**About this exercise:** Please set down each of the lines below once more, exactly, omitting all pictures.

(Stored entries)
-.-.-
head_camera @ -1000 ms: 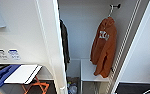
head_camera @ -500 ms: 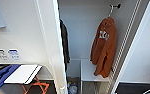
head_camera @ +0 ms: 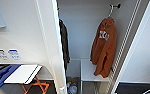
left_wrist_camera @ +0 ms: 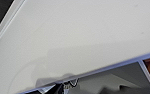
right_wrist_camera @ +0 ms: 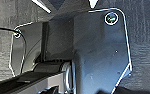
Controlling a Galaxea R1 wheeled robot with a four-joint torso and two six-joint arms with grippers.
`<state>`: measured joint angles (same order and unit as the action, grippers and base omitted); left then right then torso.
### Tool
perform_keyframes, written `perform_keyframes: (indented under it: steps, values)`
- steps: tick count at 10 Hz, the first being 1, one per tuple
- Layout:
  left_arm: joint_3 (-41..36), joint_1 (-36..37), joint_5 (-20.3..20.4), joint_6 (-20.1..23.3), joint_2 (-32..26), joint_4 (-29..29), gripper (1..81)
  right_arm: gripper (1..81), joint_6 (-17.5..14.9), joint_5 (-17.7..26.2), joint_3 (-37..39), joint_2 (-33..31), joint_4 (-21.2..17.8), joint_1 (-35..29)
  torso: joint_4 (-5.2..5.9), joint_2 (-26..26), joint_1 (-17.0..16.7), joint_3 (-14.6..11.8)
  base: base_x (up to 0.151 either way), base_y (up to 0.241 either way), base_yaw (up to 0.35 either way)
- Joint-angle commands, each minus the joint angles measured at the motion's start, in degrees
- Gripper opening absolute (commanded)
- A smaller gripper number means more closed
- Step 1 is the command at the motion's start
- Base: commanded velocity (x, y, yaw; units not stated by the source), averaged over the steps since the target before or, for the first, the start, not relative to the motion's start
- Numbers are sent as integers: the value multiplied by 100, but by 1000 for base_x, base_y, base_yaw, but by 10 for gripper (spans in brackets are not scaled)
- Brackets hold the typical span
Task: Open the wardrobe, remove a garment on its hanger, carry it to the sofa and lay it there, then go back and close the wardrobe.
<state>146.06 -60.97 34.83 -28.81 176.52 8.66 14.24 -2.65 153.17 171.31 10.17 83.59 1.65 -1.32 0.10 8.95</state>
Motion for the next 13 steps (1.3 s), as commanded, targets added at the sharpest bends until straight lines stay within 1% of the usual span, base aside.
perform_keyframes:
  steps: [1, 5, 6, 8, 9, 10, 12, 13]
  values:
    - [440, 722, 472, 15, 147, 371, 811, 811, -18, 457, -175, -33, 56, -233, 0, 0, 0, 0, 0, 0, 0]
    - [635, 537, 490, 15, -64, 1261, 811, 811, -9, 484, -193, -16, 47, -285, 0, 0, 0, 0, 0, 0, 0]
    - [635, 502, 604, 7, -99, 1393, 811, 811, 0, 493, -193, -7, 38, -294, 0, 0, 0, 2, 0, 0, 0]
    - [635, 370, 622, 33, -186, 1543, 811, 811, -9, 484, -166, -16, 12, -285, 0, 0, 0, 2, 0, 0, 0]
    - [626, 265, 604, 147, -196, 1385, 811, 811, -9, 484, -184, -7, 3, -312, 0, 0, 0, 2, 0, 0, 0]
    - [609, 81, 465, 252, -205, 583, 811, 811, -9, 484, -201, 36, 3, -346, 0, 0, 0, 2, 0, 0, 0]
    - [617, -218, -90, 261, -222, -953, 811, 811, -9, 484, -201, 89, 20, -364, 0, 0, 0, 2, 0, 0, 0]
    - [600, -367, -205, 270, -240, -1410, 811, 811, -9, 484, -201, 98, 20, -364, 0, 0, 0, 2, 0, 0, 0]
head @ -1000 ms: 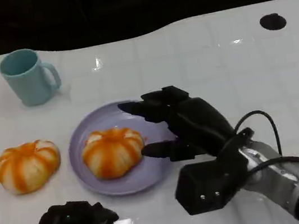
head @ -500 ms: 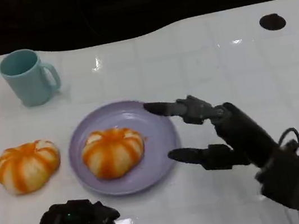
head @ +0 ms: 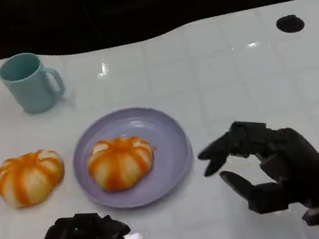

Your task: Grasp the bread from the table and place it into the plate.

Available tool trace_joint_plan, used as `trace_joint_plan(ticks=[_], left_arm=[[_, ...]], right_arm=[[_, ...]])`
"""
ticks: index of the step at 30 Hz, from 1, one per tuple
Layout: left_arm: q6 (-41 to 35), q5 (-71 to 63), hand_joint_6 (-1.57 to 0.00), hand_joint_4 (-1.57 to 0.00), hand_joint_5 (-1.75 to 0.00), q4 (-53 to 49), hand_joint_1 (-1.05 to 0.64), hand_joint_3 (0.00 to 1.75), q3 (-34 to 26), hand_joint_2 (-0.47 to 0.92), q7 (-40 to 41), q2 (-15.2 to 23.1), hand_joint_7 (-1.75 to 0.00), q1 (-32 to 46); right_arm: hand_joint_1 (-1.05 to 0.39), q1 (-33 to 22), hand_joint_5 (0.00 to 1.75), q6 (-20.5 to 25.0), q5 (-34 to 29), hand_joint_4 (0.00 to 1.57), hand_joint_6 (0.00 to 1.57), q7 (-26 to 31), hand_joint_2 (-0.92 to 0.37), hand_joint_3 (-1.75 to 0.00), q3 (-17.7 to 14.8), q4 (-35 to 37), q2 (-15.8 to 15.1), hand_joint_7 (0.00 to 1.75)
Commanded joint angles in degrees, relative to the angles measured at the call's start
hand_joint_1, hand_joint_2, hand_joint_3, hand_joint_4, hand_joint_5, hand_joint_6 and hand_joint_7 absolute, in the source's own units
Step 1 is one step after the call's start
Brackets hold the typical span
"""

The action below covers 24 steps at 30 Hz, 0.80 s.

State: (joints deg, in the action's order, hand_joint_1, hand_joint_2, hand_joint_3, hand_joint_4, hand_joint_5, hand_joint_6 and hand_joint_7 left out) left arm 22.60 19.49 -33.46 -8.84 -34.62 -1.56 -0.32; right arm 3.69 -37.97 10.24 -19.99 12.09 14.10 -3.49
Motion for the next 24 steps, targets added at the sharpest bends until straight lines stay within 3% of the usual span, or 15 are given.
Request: trace_joint_plan(ticks=[1,6,15,24], left_arm=[[-0.51,0.05,-1.57,-0.77,-1.65,1.02,-1.05,0.00,-0.02,0.81,0.25,0.45,-0.20,0.93],[-1.40,0.45,-1.57,-0.78,-1.65,1.76,-1.04,0.00,-0.06,0.80,0.26,0.12,-0.18,1.45],[-0.52,0.26,-1.57,-0.79,-1.64,1.72,-1.04,0.00,-0.21,0.80,-0.26,0.16,-0.19,2.37],[-0.61,0.28,-1.57,-0.78,-1.64,1.35,-1.05,0.00,-0.51,0.81,-0.48,0.80,-0.18,2.12]], right_arm=[[-0.22,-3.17,1.54,0.44,1.94,0.80,0.74,-1.02,-0.44,-1.24,-1.89,-2.54,-0.29,1.32],[-0.23,-6.23,1.73,0.84,3.21,0.83,0.78,-2.10,-0.50,-1.20,-3.44,-3.65,-0.27,1.50],[-0.23,-11.61,1.75,-1.83,4.60,0.83,0.75,-4.36,-0.50,-1.17,-5.43,-3.28,0.42,1.58],[-0.21,-11.56,1.75,-4.60,4.33,0.84,0.74,-4.86,-0.45,-1.25,-6.75,-0.26,2.13,1.61]])
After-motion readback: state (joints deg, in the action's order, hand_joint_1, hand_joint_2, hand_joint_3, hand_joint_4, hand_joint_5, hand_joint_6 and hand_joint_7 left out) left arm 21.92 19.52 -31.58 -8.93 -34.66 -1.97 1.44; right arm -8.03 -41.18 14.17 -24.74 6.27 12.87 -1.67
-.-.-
**Solution below:**
head_camera @ -1000 ms: 
head_camera @ -500 ms: 
head_camera @ +0 ms: 
left_wrist_camera @ +0 ms: 
right_wrist_camera @ +0 ms: 
Controlling a Galaxea R1 wheeled robot with a four-joint torso and two six-joint arms with grippers.
`<state>`: measured joint angles (same order and unit as the action, grippers and base omitted); left then right then torso.
### Tool
perform_keyframes, written `perform_keyframes: (indented under it: steps, values)`
- steps: tick count at 10 Hz, the first being 1, one per tuple
- Layout:
  left_arm: joint_3 (-41..36), joint_1 (-36..37), joint_5 (-20.3..20.4), joint_6 (-20.1..23.3), joint_2 (-32..26), joint_4 (-29..29), gripper (1..81)
  right_arm: gripper (1..81), joint_6 (-17.5..14.9), joint_5 (-17.7..26.2), joint_3 (-37..39), joint_2 (-33..31), joint_4 (-21.2..17.8), joint_1 (-35..29)
  torso: joint_4 (-5.2..5.9), joint_2 (-26..26), joint_1 (-17.0..16.7), joint_3 (-14.6..11.8)
  base: base_x (up to 0.151 either way), base_y (up to 0.241 either way), base_yaw (up to 0.35 either way)
- Joint-angle commands, each minus the joint angles measured at the motion's start, in degrees
- Gripper opening absolute (commanded)
- A smaller gripper number means more closed
- Step 1 is the command at the motion's start
- Base: commanded velocity (x, y, yaw; units not stated by the source), averaged over the steps since the target before or, for the first, the start, not relative to the motion's start
- Numbers are sent as integers: the value multiplied by 100, but by 1000 for base_x, base_y, base_yaw, but by 10 for gripper (spans in brackets are not scaled)
- Brackets hold the typical span
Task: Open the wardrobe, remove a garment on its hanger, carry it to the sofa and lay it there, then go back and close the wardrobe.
<state>146.06 -60.97 34.83 -28.81 176.52 8.66 14.24 -2.65 153.17 171.31 10.17 83.59 1.65 -1.32 0.10 8.95</state>
Motion for the next 13 steps (1.3 s), as commanded, targets added at the sharpest bends until straight lines stay within 1% of the usual span, base aside.
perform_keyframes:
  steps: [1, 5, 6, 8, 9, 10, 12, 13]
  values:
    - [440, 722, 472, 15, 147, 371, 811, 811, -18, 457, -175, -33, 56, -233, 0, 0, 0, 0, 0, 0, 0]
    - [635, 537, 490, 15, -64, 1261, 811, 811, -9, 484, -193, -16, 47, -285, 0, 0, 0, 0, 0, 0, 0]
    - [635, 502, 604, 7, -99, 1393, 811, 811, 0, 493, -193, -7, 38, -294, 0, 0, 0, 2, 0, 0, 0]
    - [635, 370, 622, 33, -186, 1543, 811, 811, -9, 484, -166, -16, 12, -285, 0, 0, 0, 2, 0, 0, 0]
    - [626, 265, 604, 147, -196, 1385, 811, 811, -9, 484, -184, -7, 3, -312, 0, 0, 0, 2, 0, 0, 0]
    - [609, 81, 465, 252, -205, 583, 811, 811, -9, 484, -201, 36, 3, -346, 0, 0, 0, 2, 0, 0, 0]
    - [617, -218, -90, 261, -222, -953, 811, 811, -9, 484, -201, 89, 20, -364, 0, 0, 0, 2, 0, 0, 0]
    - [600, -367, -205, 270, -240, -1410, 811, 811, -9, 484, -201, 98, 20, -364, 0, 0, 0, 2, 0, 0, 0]
head @ -1000 ms: 
head @ -500 ms: 
head @ +0 ms: 

Your task: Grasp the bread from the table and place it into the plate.

Available tool trace_joint_plan, used as `trace_joint_plan(ticks=[_], left_arm=[[_, ...]], right_arm=[[_, ...]])`
"""
ticks: index of the step at 30 Hz, from 1, one per tuple
Layout: left_arm: q6 (-41 to 35), q5 (-71 to 63), hand_joint_6 (-1.57 to 0.00), hand_joint_4 (-1.57 to 0.00), hand_joint_5 (-1.75 to 0.00), q4 (-53 to 49), hand_joint_1 (-1.05 to 0.64), hand_joint_3 (0.00 to 1.75), q3 (-34 to 26), hand_joint_2 (-0.47 to 0.92), q7 (-40 to 41), q2 (-15.2 to 23.1), hand_joint_7 (-1.75 to 0.00), q1 (-32 to 46); right_arm: hand_joint_1 (-1.05 to 0.39), q1 (-33 to 22), hand_joint_5 (0.00 to 1.75), q6 (-20.5 to 25.0), q5 (-34 to 29), hand_joint_4 (0.00 to 1.57), hand_joint_6 (0.00 to 1.57), q7 (-26 to 31), hand_joint_2 (-0.92 to 0.37), hand_joint_3 (-1.75 to 0.00), q3 (-17.7 to 14.8), q4 (-35 to 37), q2 (-15.8 to 15.1), hand_joint_7 (0.00 to 1.75)
Commanded joint angles in degrees, relative to the angles measured at the call's start
hand_joint_1, hand_joint_2, hand_joint_3, hand_joint_4, hand_joint_5, hand_joint_6 and hand_joint_7 absolute, in the source's own units
Step 1 is one step after the call's start
Brackets hold the typical span
"""

The action below covers 24 steps at 30 Hz, 0.80 s.

State: (joints deg, in the action's order, hand_joint_1, hand_joint_2, hand_joint_3, hand_joint_4, hand_joint_5, hand_joint_6 and hand_joint_7 left out) left arm 22.60 19.49 -33.46 -8.84 -34.62 -1.56 -0.32; right arm 3.69 -37.97 10.24 -19.99 12.09 14.10 -3.49
Motion for the next 24 steps, targets added at the sharpest bends until straight lines stay within 3% of the usual span, or 15 are given.
Request: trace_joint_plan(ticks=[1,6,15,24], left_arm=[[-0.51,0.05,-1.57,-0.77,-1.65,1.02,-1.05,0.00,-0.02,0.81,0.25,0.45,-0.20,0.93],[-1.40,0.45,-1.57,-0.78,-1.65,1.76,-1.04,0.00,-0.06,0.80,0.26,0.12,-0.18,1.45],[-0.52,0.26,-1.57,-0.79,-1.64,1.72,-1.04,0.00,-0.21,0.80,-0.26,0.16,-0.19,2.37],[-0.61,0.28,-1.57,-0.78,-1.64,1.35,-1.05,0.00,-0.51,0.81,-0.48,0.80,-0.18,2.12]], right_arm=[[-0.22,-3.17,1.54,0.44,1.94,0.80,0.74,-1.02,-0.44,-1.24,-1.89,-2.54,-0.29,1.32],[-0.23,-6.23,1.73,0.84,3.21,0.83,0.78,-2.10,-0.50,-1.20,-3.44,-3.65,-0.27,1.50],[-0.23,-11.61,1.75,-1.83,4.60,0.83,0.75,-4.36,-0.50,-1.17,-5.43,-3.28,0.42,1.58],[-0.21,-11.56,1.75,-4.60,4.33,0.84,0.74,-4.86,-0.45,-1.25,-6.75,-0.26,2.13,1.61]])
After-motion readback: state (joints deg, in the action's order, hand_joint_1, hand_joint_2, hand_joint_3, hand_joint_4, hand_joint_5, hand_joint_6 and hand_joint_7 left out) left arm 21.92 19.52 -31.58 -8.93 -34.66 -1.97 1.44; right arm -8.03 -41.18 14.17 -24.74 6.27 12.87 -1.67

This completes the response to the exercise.